At this point in time Lindsay has nearly 100 retail establishments. Glanville highlighted H.C. Landers of the Race and Landers' Hardware Store, observing that people in agriculture are more dependent on the hardware store than any other retail establishment. At the top of the second page is a photo of druggist A.

C. Tienken receiving a citation for distinguished civic service from the editor of the American Druggist<$>. When the photo was taken, Mayor Forrest Brentlinger, standing in the background, was proprietor of the Mt. Whitney Barber Shop. Glanville said Lindsay's auto service facilities offer as much as any big town and F.F. Pollock is the local Ford dealer.

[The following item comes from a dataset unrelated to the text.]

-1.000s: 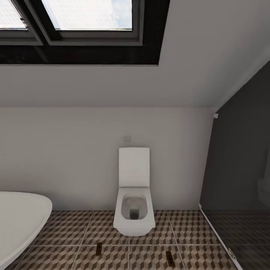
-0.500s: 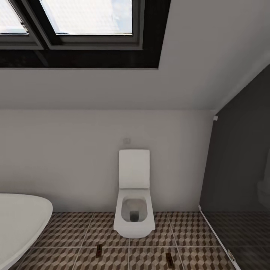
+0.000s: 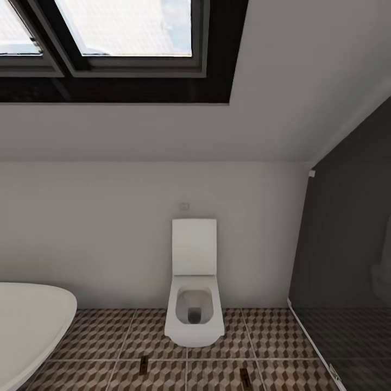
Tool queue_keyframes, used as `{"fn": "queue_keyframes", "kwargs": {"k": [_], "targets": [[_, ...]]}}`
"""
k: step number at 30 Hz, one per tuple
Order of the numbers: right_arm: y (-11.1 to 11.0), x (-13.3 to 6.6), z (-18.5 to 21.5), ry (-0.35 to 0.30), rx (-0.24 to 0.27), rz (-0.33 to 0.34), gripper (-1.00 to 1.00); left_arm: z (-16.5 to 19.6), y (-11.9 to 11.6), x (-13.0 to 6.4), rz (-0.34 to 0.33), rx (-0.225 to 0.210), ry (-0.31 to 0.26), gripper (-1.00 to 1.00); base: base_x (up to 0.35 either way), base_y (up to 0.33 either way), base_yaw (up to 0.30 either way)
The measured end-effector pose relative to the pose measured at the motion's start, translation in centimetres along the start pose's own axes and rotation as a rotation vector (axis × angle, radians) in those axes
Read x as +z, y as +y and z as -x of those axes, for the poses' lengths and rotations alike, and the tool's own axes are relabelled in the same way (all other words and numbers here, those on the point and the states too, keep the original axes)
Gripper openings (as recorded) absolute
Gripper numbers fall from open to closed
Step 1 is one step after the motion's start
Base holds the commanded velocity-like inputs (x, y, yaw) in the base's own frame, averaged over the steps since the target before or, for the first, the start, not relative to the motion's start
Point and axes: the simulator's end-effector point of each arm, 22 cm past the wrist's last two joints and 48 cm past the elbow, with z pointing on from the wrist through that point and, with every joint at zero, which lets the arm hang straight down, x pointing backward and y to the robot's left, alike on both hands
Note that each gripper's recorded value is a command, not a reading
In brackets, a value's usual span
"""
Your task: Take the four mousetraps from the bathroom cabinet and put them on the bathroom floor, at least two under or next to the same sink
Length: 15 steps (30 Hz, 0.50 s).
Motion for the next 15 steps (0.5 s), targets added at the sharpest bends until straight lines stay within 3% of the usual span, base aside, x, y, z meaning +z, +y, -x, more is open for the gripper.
{"fn": "queue_keyframes", "kwargs": {"k": [15], "targets": [[0.47, -0.07, 0.13, -0.001, 0.004, 0.007, 1.00, -0.02, 0.08, 0.00, 0.001, 0.000, 0.002, 1.00, 0.000, 0.000, 0.000]]}}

There are several other photos, one of the original two-story Lindsay High School, a handsome building; the City of Lindsay agricultural display at the Tulare County Fair is virtually all olives, cans stacked high in pyramids. And finally there is a photo of the Orange Blossom Festival coronation with the queen coming down the steps at city hall with a handsome Spanish-looking fellow in what appears to be a mariachi or caballero-type costume with embroidered vest and sash. The caption only says, "The people of Lindsay enjoy life. Principal community celebration is the Orange Blossom Festival held in April of each year. Wholesome and neighborly recreation in many forms promotes friendship and civic pride."

It appears those glory days are returning.